TRY IT: Each line in the entries that has the word "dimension" has to be copied.

Data excerpts
+-------+

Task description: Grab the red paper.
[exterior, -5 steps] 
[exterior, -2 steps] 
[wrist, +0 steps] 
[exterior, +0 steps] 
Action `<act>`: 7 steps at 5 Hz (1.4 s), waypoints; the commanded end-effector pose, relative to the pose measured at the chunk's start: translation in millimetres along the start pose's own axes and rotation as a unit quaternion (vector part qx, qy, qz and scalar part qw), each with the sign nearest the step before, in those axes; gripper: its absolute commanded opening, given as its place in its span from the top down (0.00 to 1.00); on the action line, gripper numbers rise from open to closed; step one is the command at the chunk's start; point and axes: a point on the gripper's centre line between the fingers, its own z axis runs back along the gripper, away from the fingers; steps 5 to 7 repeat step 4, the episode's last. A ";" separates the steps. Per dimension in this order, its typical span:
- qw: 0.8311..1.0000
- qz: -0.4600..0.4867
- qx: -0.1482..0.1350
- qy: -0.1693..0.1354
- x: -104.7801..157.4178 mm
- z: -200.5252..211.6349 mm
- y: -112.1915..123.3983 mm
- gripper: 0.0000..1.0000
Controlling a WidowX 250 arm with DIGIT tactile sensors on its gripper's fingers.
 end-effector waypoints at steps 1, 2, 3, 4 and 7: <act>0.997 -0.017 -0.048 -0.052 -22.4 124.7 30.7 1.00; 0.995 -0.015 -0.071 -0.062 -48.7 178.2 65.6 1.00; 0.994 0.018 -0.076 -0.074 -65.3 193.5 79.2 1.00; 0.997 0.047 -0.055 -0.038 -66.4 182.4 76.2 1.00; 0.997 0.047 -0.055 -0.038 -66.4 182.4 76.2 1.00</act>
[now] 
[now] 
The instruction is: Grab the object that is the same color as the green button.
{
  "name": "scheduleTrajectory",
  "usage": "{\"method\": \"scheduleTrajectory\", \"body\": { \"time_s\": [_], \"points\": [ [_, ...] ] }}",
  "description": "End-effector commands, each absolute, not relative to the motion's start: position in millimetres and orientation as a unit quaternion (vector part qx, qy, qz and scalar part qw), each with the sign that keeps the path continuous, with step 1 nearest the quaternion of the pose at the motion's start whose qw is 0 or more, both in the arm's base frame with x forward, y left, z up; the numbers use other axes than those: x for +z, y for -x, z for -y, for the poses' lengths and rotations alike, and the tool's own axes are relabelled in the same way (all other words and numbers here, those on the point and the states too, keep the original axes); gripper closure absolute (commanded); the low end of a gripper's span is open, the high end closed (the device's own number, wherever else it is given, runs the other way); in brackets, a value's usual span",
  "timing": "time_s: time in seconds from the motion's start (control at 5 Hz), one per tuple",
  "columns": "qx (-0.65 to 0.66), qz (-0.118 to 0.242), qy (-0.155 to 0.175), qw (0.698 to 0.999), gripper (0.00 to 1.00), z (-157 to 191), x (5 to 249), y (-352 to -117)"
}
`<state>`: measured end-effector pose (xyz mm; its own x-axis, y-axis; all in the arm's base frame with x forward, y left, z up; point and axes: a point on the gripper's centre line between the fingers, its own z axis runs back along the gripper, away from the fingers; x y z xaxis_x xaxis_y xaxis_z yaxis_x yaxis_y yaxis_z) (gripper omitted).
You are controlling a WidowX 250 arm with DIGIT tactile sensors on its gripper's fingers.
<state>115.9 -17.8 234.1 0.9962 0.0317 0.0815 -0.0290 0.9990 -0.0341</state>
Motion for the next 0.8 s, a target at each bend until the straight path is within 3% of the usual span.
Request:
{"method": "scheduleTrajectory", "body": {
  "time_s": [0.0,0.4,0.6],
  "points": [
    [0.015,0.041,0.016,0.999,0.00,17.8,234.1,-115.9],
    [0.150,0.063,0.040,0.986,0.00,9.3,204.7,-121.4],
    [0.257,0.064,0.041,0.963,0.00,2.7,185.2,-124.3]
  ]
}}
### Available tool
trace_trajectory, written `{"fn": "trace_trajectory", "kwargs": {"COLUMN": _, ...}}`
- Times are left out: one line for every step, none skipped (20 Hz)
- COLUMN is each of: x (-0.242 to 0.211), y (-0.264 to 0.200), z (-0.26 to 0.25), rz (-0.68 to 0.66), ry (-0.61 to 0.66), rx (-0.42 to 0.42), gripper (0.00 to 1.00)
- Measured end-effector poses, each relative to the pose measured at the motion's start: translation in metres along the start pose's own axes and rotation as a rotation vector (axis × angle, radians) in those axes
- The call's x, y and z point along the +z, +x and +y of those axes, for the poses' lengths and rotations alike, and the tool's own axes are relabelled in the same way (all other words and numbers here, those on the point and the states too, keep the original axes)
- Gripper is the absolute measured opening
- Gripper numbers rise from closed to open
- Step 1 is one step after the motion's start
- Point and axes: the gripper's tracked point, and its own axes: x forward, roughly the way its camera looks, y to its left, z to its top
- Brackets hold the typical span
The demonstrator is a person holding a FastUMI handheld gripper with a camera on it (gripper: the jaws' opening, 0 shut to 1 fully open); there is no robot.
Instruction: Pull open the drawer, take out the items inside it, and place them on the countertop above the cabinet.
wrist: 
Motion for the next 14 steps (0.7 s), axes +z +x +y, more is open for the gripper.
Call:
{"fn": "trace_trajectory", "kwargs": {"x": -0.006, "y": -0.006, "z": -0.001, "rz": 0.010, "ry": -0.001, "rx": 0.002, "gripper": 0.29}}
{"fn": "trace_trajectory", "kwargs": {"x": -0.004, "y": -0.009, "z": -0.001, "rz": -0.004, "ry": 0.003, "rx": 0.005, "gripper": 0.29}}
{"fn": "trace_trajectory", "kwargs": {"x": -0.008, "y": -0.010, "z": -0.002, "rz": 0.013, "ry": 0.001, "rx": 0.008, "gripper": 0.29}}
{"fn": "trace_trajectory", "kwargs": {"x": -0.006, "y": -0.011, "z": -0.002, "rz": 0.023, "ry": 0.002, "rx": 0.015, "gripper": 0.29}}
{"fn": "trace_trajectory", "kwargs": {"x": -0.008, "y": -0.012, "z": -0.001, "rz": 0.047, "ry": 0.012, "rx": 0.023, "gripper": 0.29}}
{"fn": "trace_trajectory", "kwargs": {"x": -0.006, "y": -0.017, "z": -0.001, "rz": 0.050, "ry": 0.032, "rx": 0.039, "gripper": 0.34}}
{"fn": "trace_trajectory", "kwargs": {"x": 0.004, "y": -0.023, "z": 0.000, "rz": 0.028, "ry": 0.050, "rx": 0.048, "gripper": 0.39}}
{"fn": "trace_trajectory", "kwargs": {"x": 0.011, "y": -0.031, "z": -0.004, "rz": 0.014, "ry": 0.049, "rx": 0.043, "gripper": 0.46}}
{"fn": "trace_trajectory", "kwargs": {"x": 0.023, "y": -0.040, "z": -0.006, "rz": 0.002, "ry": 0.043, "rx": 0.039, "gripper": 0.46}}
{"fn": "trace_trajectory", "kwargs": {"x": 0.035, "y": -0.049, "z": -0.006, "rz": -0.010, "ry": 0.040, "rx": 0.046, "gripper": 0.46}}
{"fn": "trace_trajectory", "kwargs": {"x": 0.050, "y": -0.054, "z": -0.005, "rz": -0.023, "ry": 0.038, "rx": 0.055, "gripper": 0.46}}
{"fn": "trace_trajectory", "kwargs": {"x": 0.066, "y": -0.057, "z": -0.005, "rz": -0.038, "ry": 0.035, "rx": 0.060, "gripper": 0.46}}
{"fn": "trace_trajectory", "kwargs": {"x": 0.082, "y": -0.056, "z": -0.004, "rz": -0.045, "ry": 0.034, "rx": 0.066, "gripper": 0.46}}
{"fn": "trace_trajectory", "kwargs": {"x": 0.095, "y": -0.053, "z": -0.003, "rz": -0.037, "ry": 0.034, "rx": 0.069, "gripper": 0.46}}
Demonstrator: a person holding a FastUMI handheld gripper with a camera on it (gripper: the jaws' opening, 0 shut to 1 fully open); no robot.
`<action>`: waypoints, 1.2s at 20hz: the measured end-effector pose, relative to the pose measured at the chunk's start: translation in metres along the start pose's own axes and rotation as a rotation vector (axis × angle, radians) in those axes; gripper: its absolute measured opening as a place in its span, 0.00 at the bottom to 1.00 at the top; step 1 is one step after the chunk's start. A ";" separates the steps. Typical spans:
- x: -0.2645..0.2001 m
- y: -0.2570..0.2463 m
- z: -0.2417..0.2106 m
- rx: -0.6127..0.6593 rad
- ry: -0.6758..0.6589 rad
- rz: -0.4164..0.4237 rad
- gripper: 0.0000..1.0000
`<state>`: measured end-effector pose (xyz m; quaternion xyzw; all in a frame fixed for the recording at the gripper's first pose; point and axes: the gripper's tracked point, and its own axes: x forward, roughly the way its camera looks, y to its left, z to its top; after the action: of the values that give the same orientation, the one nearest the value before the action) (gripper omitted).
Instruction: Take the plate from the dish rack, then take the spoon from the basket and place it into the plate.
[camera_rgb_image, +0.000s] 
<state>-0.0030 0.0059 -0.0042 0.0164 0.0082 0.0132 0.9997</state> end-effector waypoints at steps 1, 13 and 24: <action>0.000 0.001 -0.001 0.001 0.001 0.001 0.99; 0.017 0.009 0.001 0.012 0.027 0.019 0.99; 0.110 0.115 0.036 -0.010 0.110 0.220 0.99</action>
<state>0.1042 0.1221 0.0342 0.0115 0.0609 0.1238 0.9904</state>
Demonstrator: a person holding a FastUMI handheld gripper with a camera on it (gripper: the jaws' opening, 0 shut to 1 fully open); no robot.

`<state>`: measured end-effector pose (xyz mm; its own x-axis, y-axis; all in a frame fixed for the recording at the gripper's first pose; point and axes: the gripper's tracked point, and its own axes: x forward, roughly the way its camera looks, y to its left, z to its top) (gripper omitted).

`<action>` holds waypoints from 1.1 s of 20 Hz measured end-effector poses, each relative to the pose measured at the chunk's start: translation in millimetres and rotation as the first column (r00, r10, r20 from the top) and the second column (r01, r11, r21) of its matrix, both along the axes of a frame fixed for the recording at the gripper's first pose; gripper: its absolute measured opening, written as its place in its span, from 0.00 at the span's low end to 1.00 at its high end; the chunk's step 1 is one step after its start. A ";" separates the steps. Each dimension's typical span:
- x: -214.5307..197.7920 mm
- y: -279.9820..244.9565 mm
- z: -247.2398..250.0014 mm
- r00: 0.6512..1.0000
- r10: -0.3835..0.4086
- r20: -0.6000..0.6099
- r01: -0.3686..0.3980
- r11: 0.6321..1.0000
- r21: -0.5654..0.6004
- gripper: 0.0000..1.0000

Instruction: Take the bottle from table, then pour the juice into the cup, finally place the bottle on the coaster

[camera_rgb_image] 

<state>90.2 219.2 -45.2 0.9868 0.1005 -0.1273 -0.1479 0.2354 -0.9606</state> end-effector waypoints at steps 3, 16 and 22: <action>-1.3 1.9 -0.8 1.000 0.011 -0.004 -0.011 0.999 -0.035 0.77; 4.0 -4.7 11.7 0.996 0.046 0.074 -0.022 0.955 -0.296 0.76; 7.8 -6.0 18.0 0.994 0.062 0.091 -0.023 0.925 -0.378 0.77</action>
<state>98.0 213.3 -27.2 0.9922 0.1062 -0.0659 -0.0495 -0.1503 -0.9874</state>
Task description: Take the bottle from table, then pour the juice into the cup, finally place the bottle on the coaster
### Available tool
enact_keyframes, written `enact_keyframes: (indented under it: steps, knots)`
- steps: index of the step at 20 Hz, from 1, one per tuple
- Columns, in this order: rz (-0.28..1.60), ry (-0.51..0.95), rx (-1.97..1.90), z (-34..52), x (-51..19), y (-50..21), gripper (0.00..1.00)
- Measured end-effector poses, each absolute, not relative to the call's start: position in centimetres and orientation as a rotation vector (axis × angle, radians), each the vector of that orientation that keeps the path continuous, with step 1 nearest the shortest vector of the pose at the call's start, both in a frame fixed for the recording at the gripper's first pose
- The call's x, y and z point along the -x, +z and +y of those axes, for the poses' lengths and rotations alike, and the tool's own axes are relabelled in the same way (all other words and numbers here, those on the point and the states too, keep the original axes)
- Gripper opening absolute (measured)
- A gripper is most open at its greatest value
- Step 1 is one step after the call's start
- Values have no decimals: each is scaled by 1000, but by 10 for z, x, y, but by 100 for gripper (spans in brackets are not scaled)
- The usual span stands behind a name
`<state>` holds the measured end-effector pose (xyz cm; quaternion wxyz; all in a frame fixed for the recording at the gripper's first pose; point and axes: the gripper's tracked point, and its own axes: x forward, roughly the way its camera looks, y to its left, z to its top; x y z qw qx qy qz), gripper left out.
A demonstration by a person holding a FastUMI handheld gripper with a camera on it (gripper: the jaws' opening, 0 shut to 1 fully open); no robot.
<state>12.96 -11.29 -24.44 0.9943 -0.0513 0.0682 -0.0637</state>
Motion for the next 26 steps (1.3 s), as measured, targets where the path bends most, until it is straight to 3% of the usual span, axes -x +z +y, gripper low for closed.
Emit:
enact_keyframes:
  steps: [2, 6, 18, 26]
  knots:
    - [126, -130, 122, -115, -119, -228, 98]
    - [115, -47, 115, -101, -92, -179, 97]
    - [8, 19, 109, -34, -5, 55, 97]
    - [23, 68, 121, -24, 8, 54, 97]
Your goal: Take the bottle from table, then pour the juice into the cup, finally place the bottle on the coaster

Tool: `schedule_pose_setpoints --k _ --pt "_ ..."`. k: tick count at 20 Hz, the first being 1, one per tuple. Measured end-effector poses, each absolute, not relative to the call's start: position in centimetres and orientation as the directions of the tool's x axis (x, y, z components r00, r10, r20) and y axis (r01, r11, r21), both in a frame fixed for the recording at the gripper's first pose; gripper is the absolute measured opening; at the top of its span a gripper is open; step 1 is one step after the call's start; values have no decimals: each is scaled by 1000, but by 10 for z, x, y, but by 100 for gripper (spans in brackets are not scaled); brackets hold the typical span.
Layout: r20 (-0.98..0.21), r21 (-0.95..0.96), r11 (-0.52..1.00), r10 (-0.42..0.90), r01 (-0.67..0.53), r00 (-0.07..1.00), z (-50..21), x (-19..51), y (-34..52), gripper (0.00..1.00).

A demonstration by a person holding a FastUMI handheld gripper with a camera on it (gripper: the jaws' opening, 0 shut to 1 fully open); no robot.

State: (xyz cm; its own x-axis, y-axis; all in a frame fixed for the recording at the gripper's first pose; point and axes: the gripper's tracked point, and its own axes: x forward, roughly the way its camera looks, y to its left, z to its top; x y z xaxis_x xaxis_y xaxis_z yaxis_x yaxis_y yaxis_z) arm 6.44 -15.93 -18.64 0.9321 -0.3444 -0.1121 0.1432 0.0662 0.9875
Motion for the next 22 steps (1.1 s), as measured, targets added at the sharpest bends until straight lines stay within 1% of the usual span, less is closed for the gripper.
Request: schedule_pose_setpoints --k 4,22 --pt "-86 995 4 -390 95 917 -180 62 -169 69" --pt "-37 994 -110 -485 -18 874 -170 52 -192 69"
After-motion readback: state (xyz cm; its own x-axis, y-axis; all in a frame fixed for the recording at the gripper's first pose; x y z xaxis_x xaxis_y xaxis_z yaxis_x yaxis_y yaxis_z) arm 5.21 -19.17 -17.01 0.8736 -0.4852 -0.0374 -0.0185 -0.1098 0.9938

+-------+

ANSWER BOX:
Action `<act>`: 7 steps at 5 Hz (1.4 s), waypoints; the commanded end-effector pose, relative to the pose measured at the chunk's start: translation in millimetres along the start pose's own axes and rotation as a unit quaternion (vector part qx, qy, qz and scalar part qw), each with the sign nearest the step before, in those axes; gripper: its absolute commanded opening, given as its place in its span from the top down (0.00 to 1.00); on the action line, gripper numbers rise from open to closed; step one is the command at the chunk's start; point and axes: a point on the gripper's centre line between the fingers, its own z axis runs back along the gripper, away from the fingers; steps 5 to 7 repeat step 4, the episode's last. A ";" separates the steps. Per dimension in this order, its typical span:
`<action>` holds waypoints from 1.1 s of 20 Hz measured end-effector poses, each relative to the pose measured at the chunk's start: translation in millimetres and rotation as the first column (r00, r10, r20 from the top) and the second column (r01, r11, r21) of its matrix, both along the axes of a frame fixed for the recording at the gripper's first pose; gripper: its absolute measured opening, written as its place in its span, from 0.00 at the span's low end to 1.00 at its high end; the chunk's step 1 is one step after its start. A ";" separates the steps. Each dimension's typical span:

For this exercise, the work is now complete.